Kommentar zur US-Waffenlobby Treue zur NRA lohnt sich nicht mehr

Der Widerstand gegen die US-Waffenlobby wächst. Zum ersten Mal kündigen Unternehmen Partnerschaften mit der NRA. Das ist doppelt löblich.
Jugendliche zeigen sich in Waffenfragen momentan erwachsener scheinen als ihre Eltern. Quelle: Reuters
NRA - Die Lobby der US-Waffenhersteller

Jugendliche zeigen sich in Waffenfragen momentan erwachsener scheinen als ihre Eltern.

(Foto: Reuters)

Erst die One First National Bank, dann der Autovermieter Enterprise.
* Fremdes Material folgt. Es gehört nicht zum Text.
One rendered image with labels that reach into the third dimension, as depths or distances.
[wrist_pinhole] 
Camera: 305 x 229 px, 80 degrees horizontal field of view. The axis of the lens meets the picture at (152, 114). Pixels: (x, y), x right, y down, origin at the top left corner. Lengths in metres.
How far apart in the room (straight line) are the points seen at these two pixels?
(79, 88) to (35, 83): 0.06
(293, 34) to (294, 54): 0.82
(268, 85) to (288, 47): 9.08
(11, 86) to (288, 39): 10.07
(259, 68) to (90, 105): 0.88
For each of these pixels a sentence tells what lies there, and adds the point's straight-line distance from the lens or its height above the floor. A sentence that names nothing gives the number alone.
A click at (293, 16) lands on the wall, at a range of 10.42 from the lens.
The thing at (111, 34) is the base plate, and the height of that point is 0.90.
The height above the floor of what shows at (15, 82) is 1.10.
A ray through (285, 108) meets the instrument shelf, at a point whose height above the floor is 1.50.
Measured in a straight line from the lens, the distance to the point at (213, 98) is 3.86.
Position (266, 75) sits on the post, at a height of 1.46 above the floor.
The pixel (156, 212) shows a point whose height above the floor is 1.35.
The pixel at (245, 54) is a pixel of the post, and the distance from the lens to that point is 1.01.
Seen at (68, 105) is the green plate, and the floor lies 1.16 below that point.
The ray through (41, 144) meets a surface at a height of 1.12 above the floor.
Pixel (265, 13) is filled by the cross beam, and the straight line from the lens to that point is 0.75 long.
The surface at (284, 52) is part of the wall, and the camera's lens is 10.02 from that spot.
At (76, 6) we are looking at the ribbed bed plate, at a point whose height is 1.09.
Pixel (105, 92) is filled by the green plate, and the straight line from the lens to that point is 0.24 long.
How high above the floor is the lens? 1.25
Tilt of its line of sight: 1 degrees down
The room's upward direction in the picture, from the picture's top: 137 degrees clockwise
Schließlich auch der Versicherer Metlife, der Softwarekonzern Symantec und am Samstag die Fluggesellschaften Delta und United sowie der Autovermieter Hertz. Sie alle haben ihre Partnerschaftsprogramme mit der National Rifle Association (NRA) gekündigt. Das heißt: Keine Sonderpreise mehr für Kunden, die Mitglieder der Waffenlobby-Organisation sind. Es ist das erste Mal, dass US-amerikanische Unternehmen einen solchen Schritt wagen.